## Exercise objective
Beginning with the line that contains "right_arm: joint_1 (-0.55", write out each remaining line of the records below exactly. Do not copy any picture.

## Dataset records

◆ ◆ ◆ ◆ ◆ ◆ ◆

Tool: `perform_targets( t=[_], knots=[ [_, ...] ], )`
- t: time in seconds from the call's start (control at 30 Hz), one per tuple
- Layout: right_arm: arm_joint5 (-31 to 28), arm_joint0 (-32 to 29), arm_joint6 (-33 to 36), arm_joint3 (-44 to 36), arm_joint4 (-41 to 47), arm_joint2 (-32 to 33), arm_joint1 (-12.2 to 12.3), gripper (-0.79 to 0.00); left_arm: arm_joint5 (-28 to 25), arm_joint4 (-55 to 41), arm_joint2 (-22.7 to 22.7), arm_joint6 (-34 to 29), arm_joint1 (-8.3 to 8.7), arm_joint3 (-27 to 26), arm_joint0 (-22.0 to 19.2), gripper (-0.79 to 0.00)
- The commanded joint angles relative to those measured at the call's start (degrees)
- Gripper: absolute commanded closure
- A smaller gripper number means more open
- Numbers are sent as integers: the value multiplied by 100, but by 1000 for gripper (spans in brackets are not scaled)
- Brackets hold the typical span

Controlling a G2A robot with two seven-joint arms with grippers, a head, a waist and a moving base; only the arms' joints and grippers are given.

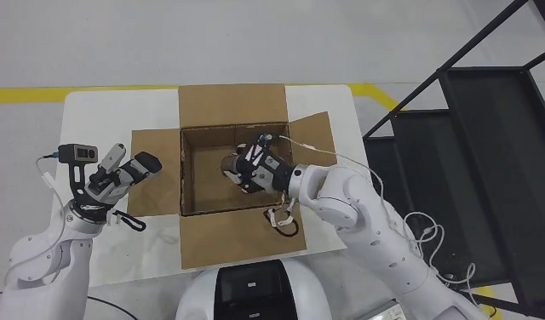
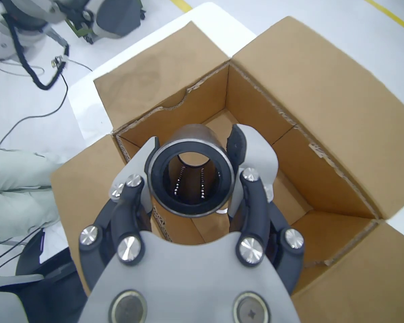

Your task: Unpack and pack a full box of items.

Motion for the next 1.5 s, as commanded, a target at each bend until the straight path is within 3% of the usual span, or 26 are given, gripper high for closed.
perform_targets(
  t=[0.0, 0.3, 0.5, 0.8, 1.47],
  knots=[
    [96, -324, 79, -387, 96, 651, 79, 0, 0, 0, 0, 0, 0, 0, 0, -785],
    [544, -1820, -519, -854, 1012, 3189, 256, 0, 0, 0, 0, 0, 0, 0, 0, -785],
    [975, -2369, -586, -536, 1139, 3961, 282, 0, 0, 0, 0, 0, 0, 0, 0, -785],
    [1551, -2265, -316, 322, 570, 3484, 284, 0, 0, 0, 0, 0, 0, 0, 0, -785],
    [2353, -879, -337, 2893, -525, 2189, 212, 0, 0, 0, 0, 0, 0, 0, 0, -785]
  ],
)
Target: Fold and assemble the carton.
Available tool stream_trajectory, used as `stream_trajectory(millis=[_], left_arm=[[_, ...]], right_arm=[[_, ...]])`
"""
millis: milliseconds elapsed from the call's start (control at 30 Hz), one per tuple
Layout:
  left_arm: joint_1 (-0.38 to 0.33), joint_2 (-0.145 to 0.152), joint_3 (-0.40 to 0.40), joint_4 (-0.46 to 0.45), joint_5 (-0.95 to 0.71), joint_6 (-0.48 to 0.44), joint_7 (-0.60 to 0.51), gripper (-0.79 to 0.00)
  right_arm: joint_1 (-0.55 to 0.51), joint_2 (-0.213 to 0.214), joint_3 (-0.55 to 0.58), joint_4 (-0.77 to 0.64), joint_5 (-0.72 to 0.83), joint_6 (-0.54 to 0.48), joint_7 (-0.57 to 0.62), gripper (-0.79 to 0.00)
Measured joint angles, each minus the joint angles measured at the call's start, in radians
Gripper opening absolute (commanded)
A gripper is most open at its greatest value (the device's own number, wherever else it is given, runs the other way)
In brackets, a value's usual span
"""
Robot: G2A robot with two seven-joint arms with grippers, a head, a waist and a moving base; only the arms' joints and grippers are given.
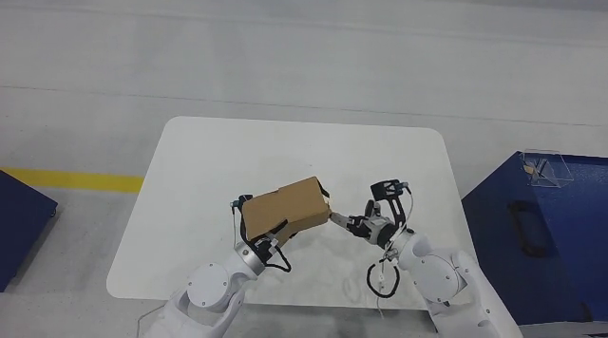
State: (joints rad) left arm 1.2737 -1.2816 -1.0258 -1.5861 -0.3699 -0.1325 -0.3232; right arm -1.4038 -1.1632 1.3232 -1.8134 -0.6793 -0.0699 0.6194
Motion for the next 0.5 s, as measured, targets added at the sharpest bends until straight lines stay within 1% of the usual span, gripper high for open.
stream_trajectory(millis=[200, 300, 400, 500], left_arm=[[0.0, 0.0, 0.0, 0.0, 0.0, 0.0, 0.0, -0.785], [0.0, 0.0, 0.0, 0.0, 0.0, 0.0, 0.0, -0.785], [0.0, 0.0, 0.0, 0.0, 0.0, 0.0, 0.0, -0.785], [0.0, 0.0, 0.0, 0.0, 0.0, 0.0, 0.0, -0.785]], right_arm=[[-0.021, 0.008, 0.003, 0.015, 0.02, -0.114, 0.048, 0.0], [-0.008, 0.006, -0.003, 0.036, 0.005, -0.075, 0.015, 0.0], [0.009, -0.001, -0.007, 0.046, 0.042, -0.027, -0.03, 0.0], [0.021, -0.003, -0.004, 0.048, 0.069, -0.002, -0.044, 0.0]])
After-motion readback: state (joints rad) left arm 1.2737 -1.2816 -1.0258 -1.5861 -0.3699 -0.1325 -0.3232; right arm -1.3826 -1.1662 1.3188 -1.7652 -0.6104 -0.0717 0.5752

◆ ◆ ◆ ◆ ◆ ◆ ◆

## Response below
  right_arm: joint_1 (-0.55 to 0.51), joint_2 (-0.213 to 0.214), joint_3 (-0.55 to 0.58), joint_4 (-0.77 to 0.64), joint_5 (-0.72 to 0.83), joint_6 (-0.54 to 0.48), joint_7 (-0.57 to 0.62), gripper (-0.79 to 0.00)
Measured joint angles, each minus the joint angles measured at the call's start, in radians
Gripper opening absolute (commanded)
A gripper is most open at its greatest value (the device's own number, wherever else it is given, runs the other way)
In brackets, a value's usual span
"""
Robot: G2A robot with two seven-joint arms with grippers, a head, a waist and a moving base; only the arms' joints and grippers are given.
State: (joints rad) left arm 1.2737 -1.2816 -1.0258 -1.5861 -0.3699 -0.1325 -0.3232; right arm -1.4038 -1.1632 1.3232 -1.8134 -0.6793 -0.0699 0.6194
Motion for the next 0.5 s, as measured, targets added at the sharpest bends until straight lines stay within 1% of the usual span, gripper high for open.
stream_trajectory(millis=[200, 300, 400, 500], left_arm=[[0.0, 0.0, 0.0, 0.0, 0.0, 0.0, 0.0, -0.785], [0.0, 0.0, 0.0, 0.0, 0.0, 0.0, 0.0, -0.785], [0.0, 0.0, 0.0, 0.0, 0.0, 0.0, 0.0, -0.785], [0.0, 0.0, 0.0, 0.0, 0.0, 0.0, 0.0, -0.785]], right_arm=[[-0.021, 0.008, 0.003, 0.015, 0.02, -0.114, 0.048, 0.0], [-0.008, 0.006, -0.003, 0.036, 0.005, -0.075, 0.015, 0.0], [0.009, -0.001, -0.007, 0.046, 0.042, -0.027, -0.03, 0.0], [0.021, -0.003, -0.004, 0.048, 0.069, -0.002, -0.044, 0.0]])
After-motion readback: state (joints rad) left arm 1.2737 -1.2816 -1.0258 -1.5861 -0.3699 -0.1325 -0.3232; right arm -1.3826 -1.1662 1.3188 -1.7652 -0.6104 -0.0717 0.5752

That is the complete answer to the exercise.